_TO DO_. Starting at the line containing "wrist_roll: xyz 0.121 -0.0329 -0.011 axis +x" and ending at the line containing "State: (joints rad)", print every line of the material below exactly, both ends included, and stop there.

_GIVEN INFORMATION_.

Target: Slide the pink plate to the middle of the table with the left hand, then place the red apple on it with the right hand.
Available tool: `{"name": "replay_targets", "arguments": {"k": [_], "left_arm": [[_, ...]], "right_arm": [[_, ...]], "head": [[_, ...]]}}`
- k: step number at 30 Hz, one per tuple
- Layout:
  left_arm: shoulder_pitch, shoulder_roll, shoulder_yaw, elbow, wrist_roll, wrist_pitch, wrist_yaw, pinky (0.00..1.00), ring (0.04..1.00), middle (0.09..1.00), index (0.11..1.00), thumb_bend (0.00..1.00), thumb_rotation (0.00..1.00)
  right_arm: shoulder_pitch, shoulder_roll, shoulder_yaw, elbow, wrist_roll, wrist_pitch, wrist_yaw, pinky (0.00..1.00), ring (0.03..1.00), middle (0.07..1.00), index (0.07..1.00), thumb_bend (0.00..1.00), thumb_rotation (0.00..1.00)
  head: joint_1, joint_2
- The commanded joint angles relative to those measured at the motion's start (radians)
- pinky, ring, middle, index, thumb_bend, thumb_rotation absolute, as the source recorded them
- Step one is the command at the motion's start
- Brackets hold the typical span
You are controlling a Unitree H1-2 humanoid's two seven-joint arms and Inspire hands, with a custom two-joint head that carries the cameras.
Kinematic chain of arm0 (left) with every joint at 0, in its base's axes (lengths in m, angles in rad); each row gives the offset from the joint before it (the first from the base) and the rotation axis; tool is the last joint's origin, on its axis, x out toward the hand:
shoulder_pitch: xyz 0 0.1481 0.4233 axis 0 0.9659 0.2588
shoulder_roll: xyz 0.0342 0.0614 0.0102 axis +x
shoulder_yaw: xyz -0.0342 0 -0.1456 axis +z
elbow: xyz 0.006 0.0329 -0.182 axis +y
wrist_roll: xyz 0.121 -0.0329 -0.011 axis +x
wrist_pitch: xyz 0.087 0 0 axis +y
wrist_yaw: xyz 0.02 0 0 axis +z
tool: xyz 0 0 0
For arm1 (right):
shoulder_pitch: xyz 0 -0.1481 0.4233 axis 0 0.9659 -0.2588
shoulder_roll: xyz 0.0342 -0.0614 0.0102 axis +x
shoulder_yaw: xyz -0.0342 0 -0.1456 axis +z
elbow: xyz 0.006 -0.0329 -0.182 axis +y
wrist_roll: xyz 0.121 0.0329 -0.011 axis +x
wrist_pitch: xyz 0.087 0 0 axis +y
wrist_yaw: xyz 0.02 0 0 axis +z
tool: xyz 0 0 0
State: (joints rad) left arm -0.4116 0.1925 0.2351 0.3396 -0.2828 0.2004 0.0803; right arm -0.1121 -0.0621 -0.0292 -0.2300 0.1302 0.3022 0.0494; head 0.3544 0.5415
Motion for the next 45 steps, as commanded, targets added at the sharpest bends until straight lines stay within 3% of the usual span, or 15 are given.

_EXERCISE RESPONSE_.
wrist_roll: xyz 0.121 -0.0329 -0.011 axis +x
wrist_pitch: xyz 0.087 0 0 axis +y
wrist_yaw: xyz 0.02 0 0 axis +z
tool: xyz 0 0 0
For arm1 (right):
shoulder_pitch: xyz 0 -0.1481 0.4233 axis 0 0.9659 -0.2588
shoulder_roll: xyz 0.0342 -0.0614 0.0102 axis +x
shoulder_yaw: xyz -0.0342 0 -0.1456 axis +z
elbow: xyz 0.006 -0.0329 -0.182 axis +y
wrist_roll: xyz 0.121 0.0329 -0.011 axis +x
wrist_pitch: xyz 0.087 0 0 axis +y
wrist_yaw: xyz 0.02 0 0 axis +z
tool: xyz 0 0 0
State: (joints rad) left arm -0.4116 0.1925 0.2351 0.3396 -0.2828 0.2004 0.0803; right arm -0.1121 -0.0621 -0.0292 -0.2300 0.1302 0.3022 0.0494; head 0.3544 0.5415

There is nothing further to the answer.